Entries taken from a collection:

+ + + +

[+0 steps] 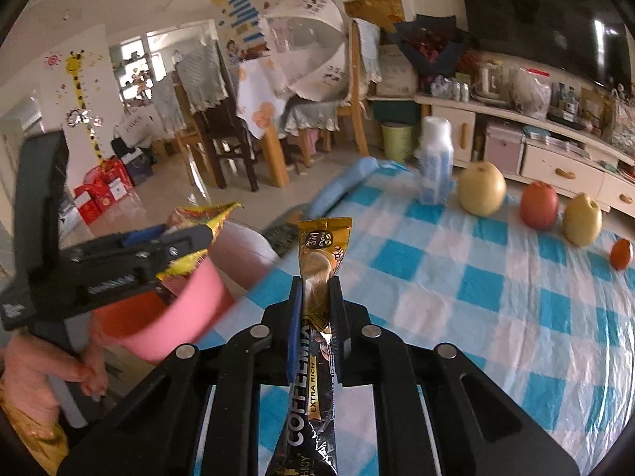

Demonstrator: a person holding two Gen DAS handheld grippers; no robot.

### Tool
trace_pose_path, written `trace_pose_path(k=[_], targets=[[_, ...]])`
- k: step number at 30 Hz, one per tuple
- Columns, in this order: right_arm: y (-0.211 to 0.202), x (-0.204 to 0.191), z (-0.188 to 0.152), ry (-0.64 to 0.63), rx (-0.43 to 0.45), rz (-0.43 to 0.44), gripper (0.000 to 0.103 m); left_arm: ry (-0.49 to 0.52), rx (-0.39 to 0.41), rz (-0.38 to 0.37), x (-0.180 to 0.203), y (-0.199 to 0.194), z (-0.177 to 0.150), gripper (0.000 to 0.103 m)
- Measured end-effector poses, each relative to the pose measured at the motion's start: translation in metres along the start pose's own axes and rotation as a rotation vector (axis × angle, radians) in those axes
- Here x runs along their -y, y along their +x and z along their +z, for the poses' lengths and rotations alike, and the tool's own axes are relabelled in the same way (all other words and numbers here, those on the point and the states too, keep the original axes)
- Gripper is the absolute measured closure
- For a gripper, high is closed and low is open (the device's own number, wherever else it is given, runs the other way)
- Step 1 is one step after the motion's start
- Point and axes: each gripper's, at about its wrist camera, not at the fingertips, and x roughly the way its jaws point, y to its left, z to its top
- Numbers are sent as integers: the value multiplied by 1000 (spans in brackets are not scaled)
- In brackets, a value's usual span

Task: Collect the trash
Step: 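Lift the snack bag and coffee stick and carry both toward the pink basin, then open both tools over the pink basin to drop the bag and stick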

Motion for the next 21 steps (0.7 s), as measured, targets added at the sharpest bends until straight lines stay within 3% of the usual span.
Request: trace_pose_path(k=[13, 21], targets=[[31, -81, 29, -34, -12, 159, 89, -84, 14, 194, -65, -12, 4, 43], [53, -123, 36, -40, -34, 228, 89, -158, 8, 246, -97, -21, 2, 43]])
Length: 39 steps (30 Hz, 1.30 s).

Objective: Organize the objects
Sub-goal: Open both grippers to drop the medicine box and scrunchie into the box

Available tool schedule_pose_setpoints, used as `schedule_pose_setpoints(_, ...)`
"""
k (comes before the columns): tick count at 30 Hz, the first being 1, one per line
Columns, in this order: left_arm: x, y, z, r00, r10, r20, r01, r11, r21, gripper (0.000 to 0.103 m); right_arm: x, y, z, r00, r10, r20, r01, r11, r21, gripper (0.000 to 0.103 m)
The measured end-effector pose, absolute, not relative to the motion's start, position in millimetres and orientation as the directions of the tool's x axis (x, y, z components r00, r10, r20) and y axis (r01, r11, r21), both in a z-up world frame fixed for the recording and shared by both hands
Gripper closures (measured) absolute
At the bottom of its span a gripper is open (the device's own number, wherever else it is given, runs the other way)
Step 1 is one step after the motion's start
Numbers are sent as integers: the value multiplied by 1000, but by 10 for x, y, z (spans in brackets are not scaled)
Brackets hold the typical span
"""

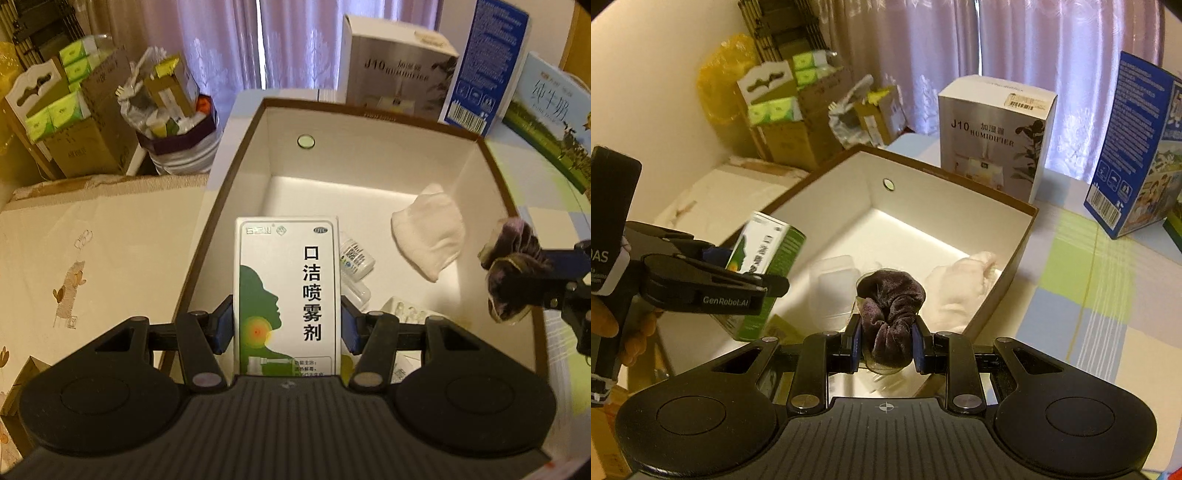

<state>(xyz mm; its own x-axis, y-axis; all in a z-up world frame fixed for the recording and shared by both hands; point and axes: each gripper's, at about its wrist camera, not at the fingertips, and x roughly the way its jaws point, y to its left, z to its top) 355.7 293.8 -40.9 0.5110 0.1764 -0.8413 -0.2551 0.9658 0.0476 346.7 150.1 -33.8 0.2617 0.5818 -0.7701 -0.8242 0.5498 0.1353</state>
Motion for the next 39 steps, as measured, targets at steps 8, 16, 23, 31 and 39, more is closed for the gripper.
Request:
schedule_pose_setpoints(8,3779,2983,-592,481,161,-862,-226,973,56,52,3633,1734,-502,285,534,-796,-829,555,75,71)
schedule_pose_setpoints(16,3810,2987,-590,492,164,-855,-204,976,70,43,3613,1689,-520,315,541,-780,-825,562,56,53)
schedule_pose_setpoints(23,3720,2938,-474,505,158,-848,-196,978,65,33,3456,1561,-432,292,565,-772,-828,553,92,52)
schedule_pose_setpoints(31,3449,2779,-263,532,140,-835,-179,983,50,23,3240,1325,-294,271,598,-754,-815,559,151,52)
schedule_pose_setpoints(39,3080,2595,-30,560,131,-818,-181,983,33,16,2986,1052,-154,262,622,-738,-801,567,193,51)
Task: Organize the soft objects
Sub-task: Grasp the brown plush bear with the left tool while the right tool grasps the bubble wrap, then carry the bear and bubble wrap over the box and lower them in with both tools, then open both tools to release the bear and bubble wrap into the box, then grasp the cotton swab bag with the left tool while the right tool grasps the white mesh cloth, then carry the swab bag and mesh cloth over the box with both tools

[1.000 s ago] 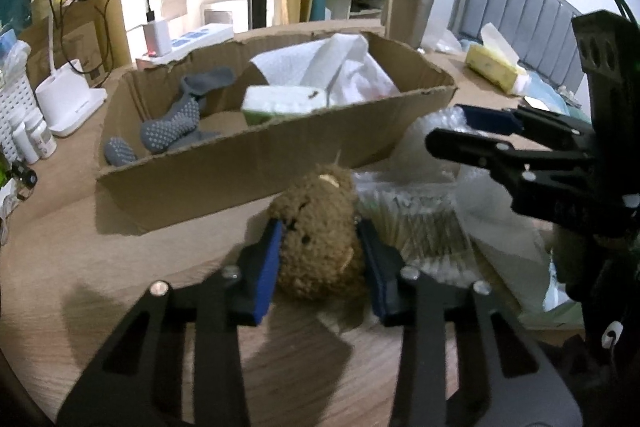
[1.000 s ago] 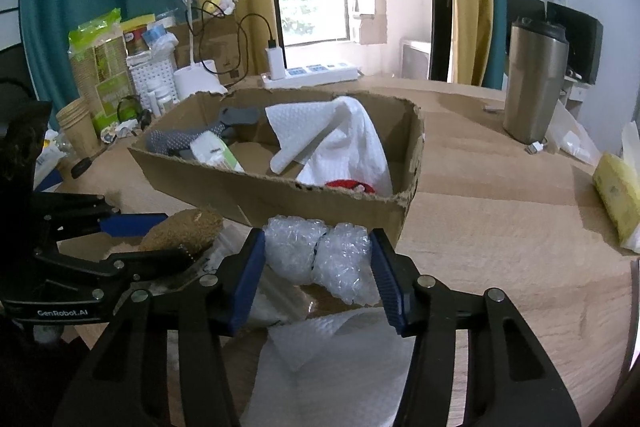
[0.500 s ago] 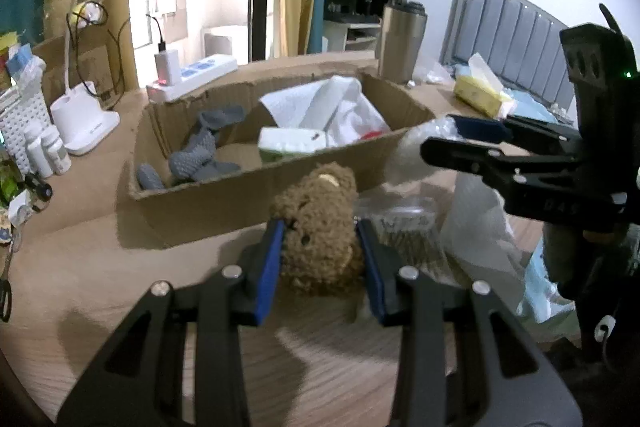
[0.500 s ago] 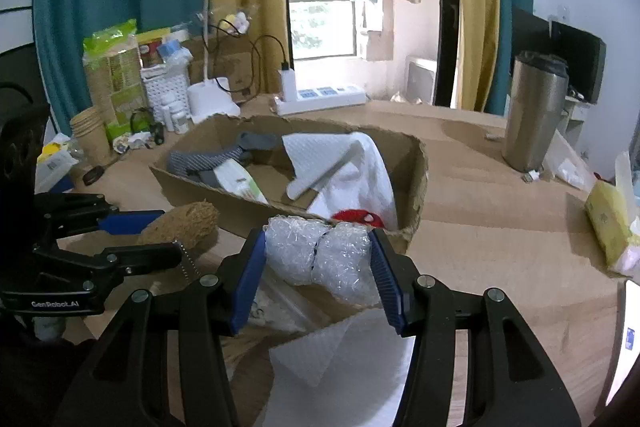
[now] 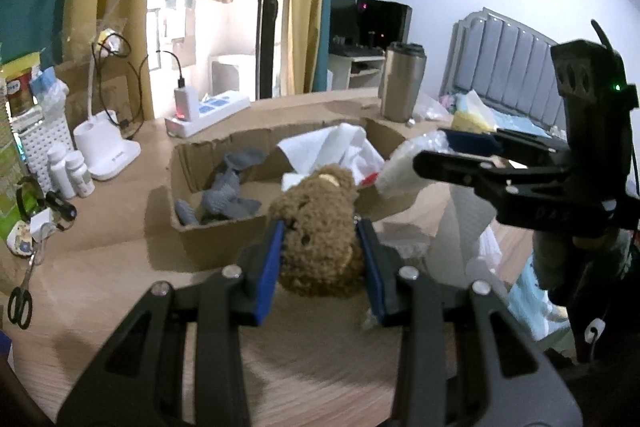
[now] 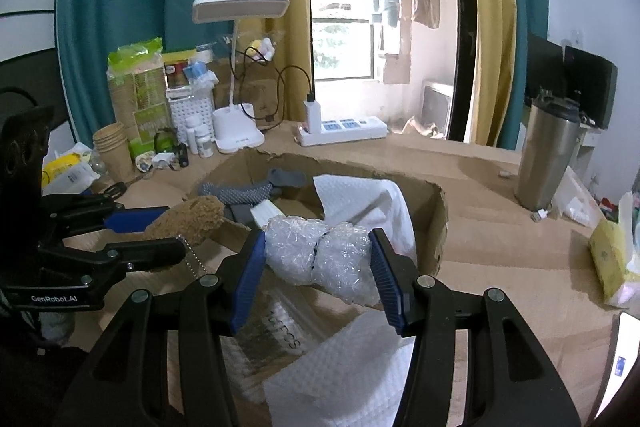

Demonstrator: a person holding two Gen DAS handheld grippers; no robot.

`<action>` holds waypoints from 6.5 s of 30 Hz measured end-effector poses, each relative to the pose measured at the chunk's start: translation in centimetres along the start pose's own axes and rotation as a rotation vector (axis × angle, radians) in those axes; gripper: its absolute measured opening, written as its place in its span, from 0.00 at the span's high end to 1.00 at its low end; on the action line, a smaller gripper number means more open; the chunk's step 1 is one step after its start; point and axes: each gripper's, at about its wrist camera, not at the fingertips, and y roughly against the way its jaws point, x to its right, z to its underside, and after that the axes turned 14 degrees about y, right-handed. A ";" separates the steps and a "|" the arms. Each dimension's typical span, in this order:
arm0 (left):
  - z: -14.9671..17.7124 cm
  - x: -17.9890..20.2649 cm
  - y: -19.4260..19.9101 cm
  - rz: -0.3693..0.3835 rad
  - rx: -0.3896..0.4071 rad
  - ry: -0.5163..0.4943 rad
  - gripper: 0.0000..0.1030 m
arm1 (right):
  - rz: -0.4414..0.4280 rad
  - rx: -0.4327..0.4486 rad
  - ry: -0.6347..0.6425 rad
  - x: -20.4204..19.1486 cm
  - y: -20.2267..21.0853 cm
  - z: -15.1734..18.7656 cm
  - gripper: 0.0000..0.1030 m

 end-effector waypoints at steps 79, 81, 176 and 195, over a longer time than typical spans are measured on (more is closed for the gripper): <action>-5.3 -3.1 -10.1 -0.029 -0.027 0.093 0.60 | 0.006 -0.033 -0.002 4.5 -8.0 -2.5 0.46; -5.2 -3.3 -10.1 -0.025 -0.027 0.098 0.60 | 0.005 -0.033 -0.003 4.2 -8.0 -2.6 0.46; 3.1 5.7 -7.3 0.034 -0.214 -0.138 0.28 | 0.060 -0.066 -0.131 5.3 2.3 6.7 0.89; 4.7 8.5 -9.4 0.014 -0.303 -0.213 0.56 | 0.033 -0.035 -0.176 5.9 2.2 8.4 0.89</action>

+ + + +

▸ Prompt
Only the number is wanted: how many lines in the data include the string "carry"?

▸ Exercise output
2